4. Verzuimd om te handelen met de nodige zorgvuldigheid
Tot slot moet kunnen aangetoond worden dat de bestuurder vanaf het ogenblik dat er geen redelijk perspectief meer was niet gehandeld heeft zoals een normaal voorzichtig en zorgvuldig bestuurder in dezelfde omstandigheden zou hebben gehandeld. Hier wordt gerefereerd naar wat een normaal zorgvuldig bestuurder in dezelfde omstandigheden zou gedaan hebben. Men moet m.a.w. diligent handelen. In het licht van de financiële moeilijkheden waarmee de onderneming te kampen heeft, dient de bestuurder de nodige maatregelen te treffen om het tij te doen keren. Hij kan er bijvoorbeeld voor opteren om de boeken neer te leggen of een WCO-procedure aan te vragen. In elk geval wordt verwacht dat maatregelen genomen worden om het vertrouwen van de schuldeisers niet verder te beschamen.
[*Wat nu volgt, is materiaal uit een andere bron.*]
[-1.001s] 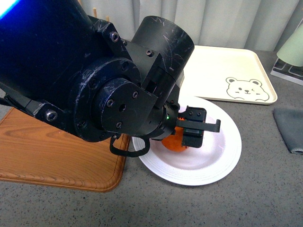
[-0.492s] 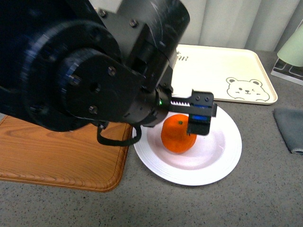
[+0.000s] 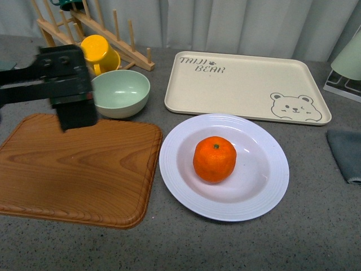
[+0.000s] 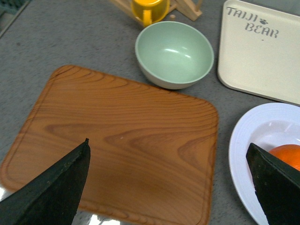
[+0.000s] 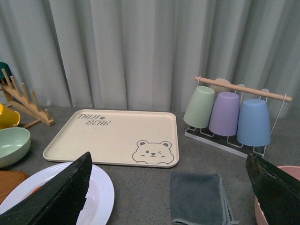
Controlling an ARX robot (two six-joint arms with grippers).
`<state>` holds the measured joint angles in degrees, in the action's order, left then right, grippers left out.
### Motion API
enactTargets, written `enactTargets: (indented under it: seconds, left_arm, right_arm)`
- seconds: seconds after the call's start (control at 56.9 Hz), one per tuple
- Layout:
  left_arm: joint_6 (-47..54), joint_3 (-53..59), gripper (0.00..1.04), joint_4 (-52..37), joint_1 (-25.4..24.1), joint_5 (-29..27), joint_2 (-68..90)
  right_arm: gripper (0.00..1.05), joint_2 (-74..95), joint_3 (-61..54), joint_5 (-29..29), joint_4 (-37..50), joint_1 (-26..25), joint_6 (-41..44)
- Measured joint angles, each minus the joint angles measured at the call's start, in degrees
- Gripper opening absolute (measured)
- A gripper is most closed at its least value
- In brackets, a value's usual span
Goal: Place orange and plate with both arms
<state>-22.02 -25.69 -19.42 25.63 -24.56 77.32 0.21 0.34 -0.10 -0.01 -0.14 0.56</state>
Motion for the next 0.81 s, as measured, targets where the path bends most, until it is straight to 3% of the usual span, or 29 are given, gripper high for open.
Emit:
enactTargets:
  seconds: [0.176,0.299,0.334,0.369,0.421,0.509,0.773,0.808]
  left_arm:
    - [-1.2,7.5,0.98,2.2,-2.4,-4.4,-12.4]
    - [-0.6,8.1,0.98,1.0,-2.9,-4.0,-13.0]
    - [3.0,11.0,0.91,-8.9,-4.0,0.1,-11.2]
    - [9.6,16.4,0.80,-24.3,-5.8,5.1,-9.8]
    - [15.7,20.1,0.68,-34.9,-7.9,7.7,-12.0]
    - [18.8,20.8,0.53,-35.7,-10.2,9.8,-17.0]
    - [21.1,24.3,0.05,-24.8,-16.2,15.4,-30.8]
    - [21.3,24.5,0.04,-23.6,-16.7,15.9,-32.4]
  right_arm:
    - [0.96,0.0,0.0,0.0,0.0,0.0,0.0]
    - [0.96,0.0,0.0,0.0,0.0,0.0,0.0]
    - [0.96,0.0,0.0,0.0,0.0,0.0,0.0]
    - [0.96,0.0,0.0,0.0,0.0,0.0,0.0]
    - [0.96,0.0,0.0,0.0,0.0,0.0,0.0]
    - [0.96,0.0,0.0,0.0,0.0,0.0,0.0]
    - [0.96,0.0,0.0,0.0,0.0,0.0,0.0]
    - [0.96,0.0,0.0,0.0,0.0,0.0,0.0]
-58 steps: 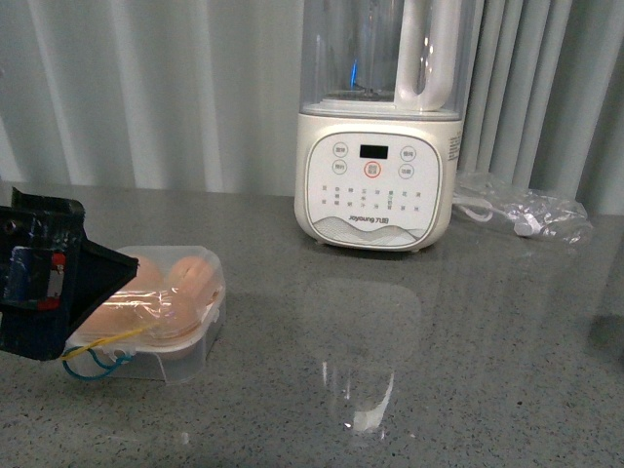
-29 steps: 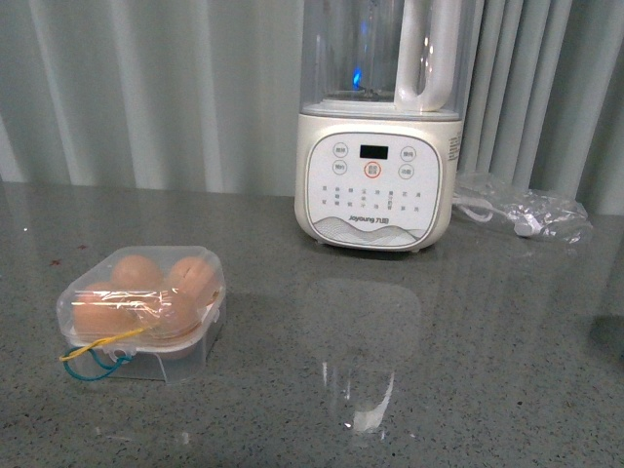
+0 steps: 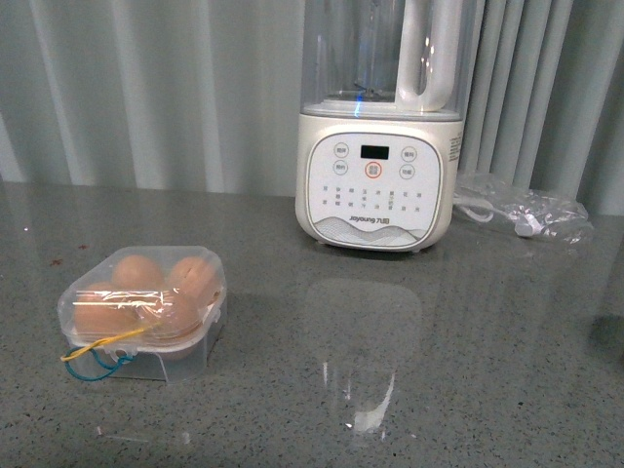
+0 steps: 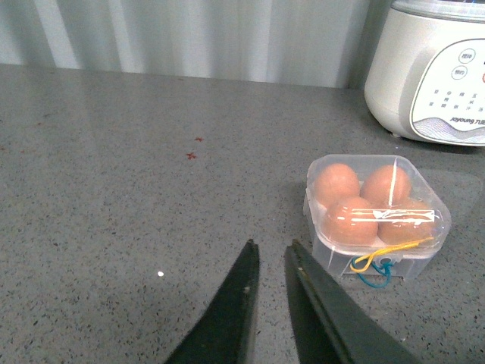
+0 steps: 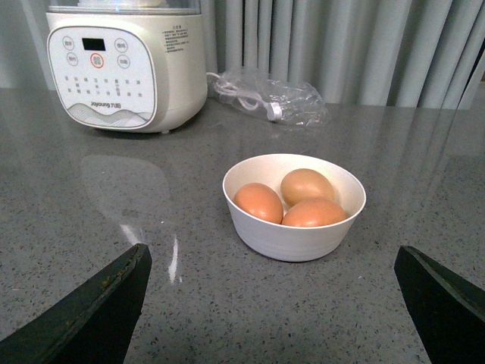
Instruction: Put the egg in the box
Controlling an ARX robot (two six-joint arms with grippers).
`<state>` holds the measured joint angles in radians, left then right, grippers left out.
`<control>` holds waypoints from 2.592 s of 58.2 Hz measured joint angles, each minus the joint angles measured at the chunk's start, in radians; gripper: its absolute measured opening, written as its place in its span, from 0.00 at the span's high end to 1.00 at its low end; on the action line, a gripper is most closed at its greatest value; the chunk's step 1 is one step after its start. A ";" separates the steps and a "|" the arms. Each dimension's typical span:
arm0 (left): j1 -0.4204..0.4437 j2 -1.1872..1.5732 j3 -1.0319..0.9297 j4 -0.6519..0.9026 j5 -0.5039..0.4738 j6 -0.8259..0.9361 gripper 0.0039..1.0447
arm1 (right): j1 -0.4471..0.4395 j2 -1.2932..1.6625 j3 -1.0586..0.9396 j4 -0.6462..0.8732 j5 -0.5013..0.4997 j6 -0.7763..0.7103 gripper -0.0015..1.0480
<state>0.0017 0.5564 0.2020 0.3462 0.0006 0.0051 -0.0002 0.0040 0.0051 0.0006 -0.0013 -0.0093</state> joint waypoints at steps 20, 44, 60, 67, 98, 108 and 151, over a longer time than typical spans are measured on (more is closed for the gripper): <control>0.000 -0.121 -0.096 -0.017 -0.001 -0.006 0.97 | 0.000 0.000 0.000 0.000 0.000 0.000 0.07; 0.000 -0.256 -0.156 -0.094 -0.001 -0.006 0.97 | 0.000 0.000 0.000 0.000 0.000 0.000 0.07; 0.000 -0.328 -0.174 -0.115 -0.001 -0.007 0.97 | 0.000 0.000 0.000 0.000 0.000 0.000 0.07; 0.000 -0.364 -0.174 -0.150 -0.001 -0.007 0.97 | 0.000 0.000 0.000 0.000 0.000 0.000 0.07; 0.000 -0.553 -0.174 -0.346 -0.001 -0.007 0.82 | 0.000 0.000 0.000 0.000 0.000 0.000 0.07; 0.000 -0.553 -0.174 -0.346 -0.001 -0.007 0.47 | 0.000 0.000 0.000 0.000 0.000 0.000 0.07; 0.000 -0.553 -0.174 -0.346 -0.001 -0.007 0.06 | 0.000 0.000 0.000 0.000 0.000 0.000 0.07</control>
<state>0.0017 0.0036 0.0284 0.0006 -0.0006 -0.0021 -0.0002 0.0040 0.0051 0.0006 -0.0013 -0.0093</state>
Het is pas wanneer geen diligente maatregelen genomen worden, en dit terwijl de bestuurder wist of behoorde te weten dat het schip definitief is lekgeslagen, dat er sprake kan zijn van enige aansprakelijkheid.
5. Besluit
Bestuurders zullen voortaan extra waakzaam moeten zijn in het licht van een mogelijk faillissement. Indien zij nalaten om de juiste maatregelen te treffen bij een nakend faillissement, komen zij in het vizier van de curator. Het zal bij uitstek de curator zijn die de mogelijkheid zal hebben om de bestuurders aansprakelijk te stellen. Wanneer deze aansprakelijkheid wordt weerhouden, zullen de bestuurders kunnen veroordeeld worden tot het geheel of een deel van de schulden van de gefailleerde onderneming.
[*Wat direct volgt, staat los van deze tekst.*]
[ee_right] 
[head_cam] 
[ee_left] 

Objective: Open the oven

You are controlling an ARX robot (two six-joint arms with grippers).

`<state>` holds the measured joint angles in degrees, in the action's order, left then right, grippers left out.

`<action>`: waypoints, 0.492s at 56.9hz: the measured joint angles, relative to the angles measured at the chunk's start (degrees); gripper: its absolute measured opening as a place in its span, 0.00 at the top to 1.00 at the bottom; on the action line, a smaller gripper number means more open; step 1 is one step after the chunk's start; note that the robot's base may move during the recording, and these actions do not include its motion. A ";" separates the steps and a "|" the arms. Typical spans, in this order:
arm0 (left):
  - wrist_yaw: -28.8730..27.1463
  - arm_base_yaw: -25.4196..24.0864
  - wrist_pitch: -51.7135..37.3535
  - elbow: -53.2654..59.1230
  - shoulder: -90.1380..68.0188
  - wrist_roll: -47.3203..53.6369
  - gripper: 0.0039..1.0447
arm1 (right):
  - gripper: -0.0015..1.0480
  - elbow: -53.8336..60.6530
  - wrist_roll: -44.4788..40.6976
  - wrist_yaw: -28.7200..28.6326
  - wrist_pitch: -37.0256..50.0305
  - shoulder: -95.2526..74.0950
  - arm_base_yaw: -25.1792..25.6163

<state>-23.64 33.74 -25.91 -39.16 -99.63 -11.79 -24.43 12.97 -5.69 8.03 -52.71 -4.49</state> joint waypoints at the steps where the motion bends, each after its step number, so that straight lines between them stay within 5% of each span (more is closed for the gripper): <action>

Opvallend is tenslotte dat de curator geen causaal verband zal moeten aantonen tussen de fout en de schade. Enkel de fout en het bestaan van een netto-passief dient te worden aangetoond. Fout en schade volstaan om bestuurders voortaan aansprakelijk te stellen. De duimschroeven worden m.a.w. nog wat harder aangespannen. Deze nieuwe wettelijke bepaling zal ongetwijfeld een belangrijk instrument vormen voor een curator die de aansprakelijkheid van de bestuurders wenst in vraag te stellen.